About this exercise. Nothing outside the range below should be printed. Output exactly the lines from the line with "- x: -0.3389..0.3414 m" to the line with "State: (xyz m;", both included.

Stored dataset items
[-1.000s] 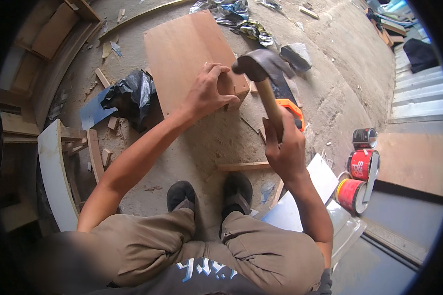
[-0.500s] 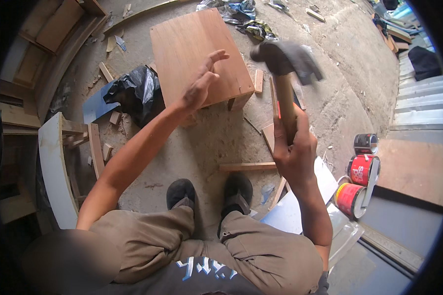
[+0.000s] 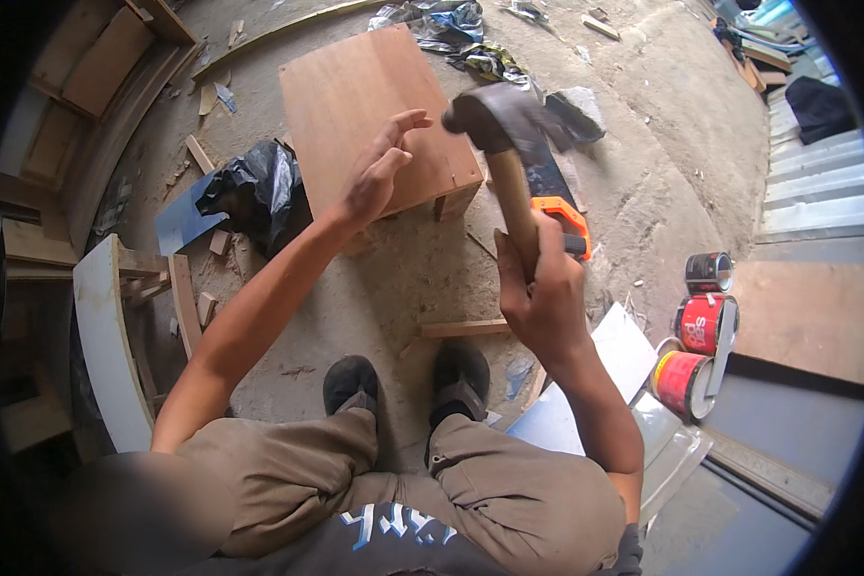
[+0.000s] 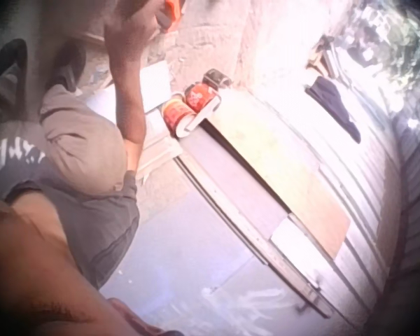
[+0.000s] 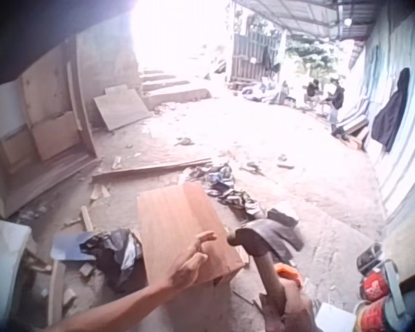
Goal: The person assembles a small wooden box by hammering nails into a wooden frame and attaching a flat wooden panel. They use a hammer to secure the pieces and repeatedly adjust the box to ensure alignment.
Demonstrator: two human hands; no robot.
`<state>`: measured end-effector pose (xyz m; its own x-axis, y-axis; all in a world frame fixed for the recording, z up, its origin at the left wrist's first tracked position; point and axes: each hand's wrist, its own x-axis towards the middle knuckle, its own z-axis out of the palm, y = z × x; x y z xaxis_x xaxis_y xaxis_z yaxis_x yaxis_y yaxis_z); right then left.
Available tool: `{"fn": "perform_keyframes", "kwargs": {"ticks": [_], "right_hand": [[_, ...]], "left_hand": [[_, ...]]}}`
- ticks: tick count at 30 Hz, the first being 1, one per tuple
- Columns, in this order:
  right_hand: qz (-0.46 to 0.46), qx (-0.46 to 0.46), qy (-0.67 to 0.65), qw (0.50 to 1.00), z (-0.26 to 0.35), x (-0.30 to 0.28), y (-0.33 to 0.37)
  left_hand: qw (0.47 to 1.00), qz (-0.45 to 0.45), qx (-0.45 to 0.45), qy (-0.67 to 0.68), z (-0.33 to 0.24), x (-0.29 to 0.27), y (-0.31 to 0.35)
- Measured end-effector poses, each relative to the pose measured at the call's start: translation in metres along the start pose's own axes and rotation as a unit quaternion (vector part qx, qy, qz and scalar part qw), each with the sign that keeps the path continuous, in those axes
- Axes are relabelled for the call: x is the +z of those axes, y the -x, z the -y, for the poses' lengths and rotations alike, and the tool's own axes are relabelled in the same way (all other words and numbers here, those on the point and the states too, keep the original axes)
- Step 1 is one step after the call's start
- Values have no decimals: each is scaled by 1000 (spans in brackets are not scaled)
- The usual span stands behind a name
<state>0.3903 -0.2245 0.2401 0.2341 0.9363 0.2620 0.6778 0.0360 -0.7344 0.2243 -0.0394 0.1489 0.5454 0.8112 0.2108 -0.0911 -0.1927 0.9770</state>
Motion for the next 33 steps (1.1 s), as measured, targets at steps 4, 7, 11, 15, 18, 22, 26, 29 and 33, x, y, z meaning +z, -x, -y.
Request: {"fn": "perform_keyframes", "kwargs": {"ticks": [4,7,11,15,18,22,26,29,33], "right_hand": [[-58,-28,28,998,-19,11,15],[77,33,96,992,-45,23,21],[116,58,48,990,-47,14,10],[68,21,12,997,-20,1,-1],[-15,-16,11,1000,-2,-4,-2],[27,-23,75,997,-41,19,13],[126,64,105,984,-48,11,7],[109,53,50,991,-28,2,-5],[38,28,6,999,-20,11,-1]], "left_hand": [[1000,8,-15,0,-6,3,-2],[1000,-2,3,22,1,5,-2],[1000,-8,3,29,6,5,-3],[1000,-7,-11,14,1,2,0],[1000,-8,4,4,0,1,-2],[999,-8,8,41,2,5,-3],[1000,4,-10,1,-4,2,1],[1000,5,-9,-9,-2,-1,1],[1000,-2,-2,15,3,1,0]]}}
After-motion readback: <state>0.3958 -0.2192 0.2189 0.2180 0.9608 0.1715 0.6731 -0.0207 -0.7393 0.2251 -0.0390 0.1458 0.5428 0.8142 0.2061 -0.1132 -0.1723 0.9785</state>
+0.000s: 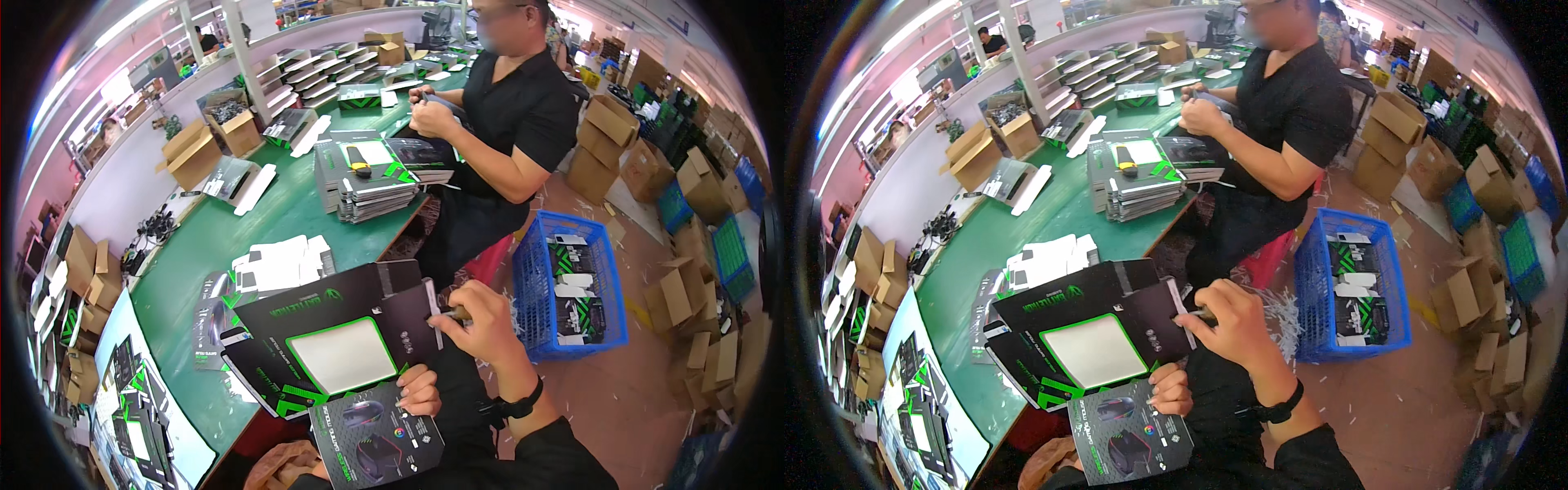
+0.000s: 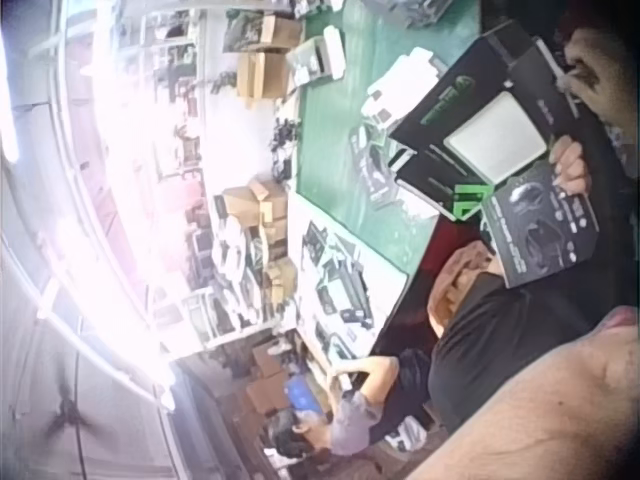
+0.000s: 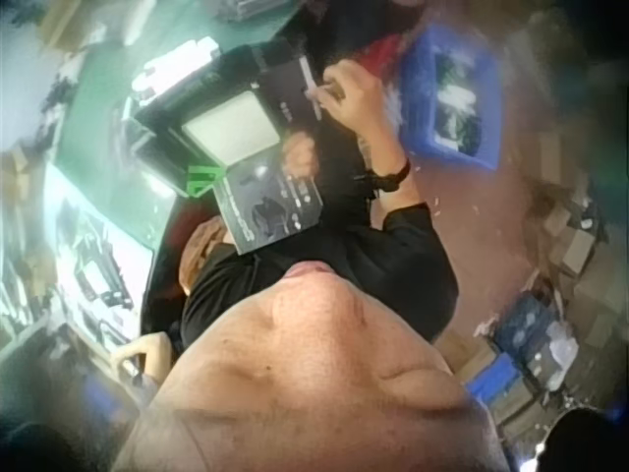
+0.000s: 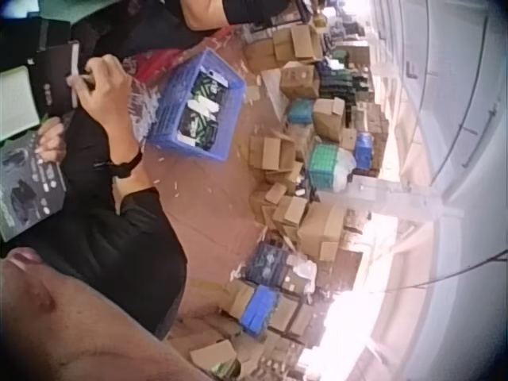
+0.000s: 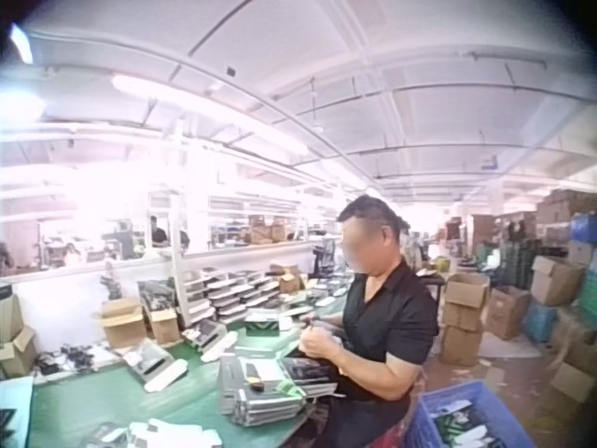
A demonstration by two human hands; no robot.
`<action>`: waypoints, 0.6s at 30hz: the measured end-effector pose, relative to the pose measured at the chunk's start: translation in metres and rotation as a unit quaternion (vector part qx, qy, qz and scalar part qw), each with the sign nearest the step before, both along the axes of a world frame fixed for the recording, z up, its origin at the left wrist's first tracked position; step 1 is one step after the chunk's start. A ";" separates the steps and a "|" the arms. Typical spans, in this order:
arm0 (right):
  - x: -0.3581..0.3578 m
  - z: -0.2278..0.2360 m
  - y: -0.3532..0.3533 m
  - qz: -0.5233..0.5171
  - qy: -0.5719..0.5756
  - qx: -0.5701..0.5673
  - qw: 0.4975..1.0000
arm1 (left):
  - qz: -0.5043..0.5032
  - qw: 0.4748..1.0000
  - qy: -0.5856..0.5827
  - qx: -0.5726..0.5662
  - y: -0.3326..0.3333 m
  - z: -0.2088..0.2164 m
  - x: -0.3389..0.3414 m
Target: The worker is folding and assembling cardboard boxes for electronic gaming mice.
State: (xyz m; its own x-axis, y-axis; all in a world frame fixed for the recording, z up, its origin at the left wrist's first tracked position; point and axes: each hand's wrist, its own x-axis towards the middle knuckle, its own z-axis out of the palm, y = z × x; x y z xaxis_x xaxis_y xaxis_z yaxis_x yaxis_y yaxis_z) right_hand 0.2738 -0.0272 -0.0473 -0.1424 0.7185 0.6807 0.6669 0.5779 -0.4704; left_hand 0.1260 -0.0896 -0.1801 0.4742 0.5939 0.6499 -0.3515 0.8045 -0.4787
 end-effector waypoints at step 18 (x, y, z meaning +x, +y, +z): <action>0.067 -0.128 -0.025 -0.274 -0.100 -0.107 0.951 | 0.112 0.993 0.001 0.042 0.051 0.016 -0.023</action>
State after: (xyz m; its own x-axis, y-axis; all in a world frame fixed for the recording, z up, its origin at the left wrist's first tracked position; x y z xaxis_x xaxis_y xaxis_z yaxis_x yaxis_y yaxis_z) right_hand 0.3411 -0.0527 -0.1749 0.1809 0.8412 0.5096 0.9288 0.0243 -0.3698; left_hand 0.1027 -0.0387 -0.1642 0.3385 0.6278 0.7009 -0.5267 0.7437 -0.4117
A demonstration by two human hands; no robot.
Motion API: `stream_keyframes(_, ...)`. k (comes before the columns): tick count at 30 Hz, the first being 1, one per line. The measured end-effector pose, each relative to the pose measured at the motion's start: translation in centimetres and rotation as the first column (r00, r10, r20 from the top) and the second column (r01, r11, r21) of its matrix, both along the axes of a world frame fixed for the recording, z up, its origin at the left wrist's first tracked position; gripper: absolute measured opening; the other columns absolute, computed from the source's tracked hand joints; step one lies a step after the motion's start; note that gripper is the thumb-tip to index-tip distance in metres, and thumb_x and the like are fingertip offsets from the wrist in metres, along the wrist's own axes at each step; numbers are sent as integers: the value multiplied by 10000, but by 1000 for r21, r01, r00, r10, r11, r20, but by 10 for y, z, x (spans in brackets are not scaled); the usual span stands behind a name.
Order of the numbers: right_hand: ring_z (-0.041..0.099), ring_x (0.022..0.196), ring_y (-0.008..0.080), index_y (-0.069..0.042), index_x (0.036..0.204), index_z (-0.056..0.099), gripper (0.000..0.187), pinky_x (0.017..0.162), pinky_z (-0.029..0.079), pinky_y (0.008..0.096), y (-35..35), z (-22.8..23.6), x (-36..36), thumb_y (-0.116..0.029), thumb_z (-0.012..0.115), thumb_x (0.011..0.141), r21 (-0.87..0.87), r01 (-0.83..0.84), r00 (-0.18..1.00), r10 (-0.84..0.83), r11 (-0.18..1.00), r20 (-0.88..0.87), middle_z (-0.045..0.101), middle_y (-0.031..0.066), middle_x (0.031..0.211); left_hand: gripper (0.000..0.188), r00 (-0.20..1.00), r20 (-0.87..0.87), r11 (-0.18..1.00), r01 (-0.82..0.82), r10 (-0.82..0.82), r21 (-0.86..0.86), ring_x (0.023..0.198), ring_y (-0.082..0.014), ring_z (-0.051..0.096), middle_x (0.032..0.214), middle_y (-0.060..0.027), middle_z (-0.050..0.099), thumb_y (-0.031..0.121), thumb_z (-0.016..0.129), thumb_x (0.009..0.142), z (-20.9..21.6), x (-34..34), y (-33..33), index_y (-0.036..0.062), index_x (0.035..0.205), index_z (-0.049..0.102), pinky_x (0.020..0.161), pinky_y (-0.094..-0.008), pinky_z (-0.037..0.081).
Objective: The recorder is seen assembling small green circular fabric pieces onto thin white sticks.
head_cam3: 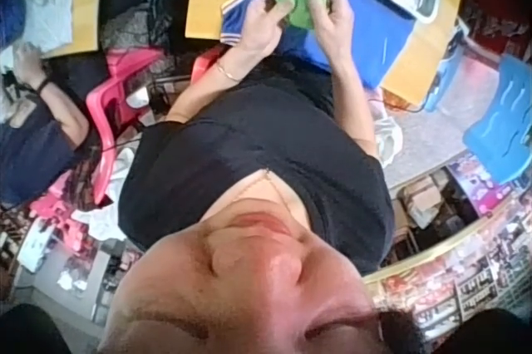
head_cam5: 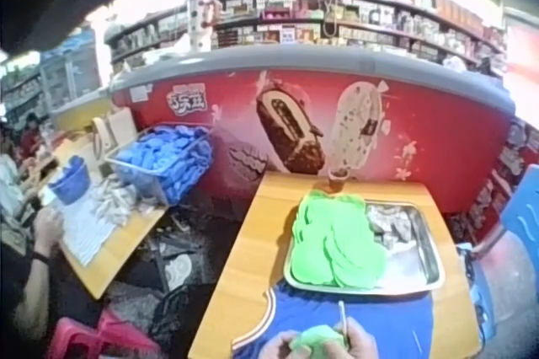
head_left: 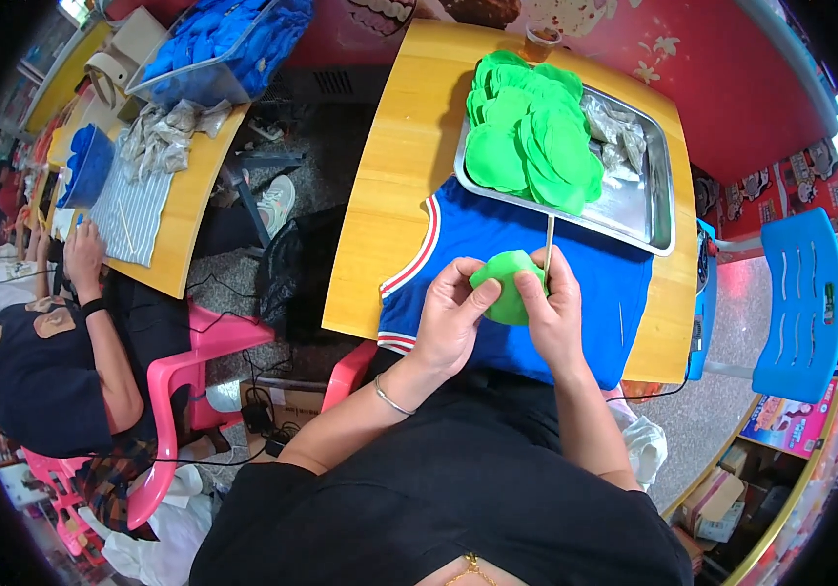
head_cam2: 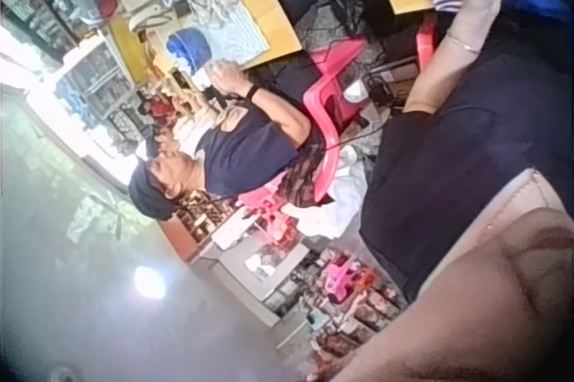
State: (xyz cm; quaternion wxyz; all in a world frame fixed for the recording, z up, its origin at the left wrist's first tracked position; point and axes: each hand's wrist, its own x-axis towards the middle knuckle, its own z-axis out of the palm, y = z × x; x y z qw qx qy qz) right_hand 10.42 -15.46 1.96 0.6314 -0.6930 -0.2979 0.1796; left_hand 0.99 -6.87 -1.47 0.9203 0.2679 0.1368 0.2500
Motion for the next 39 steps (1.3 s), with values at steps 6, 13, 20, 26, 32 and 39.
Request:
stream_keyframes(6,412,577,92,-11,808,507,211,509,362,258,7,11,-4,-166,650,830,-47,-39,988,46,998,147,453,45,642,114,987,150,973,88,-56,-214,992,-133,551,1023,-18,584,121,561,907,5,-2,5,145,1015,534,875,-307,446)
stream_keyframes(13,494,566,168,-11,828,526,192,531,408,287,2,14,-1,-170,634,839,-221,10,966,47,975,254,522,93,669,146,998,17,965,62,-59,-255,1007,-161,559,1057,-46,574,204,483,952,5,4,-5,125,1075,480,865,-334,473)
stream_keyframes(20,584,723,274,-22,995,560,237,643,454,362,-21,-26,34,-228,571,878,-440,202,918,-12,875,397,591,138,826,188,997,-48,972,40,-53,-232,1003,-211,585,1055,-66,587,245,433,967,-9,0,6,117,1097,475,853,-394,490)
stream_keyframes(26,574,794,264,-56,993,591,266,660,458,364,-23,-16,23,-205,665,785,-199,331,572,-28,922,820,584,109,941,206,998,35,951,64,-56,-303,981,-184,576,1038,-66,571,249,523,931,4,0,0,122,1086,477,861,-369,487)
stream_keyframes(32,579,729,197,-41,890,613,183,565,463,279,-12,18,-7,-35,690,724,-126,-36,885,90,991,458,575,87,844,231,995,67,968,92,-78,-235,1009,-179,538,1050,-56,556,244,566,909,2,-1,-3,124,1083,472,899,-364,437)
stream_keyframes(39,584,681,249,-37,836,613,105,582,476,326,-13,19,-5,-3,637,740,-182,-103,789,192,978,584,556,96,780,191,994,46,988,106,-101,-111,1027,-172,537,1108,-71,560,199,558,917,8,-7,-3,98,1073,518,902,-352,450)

Answer to the problem.
  - x: -0.3389..0.3414 m
Target: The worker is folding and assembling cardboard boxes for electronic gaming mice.
State: (xyz m; its own x-axis, y-axis; all in a world frame fixed for the recording, z up, its origin at the left wrist's first tracked position; point and axes: each hand's wrist, its own x-axis towards the middle knuckle, its own z-axis out of the palm, y = z × x; x y z xaxis_x xaxis_y xaxis_z yaxis_x yaxis_y yaxis_z) right_hand 0.2738 -0.0272 -0.0473 -0.1424 0.7185 0.6807 0.6669 0.5779 -0.4704; left_hand 0.1260 -0.0896 -0.1801 0.4742 0.5939 0.6499 -0.3515 0.8045 -0.4787

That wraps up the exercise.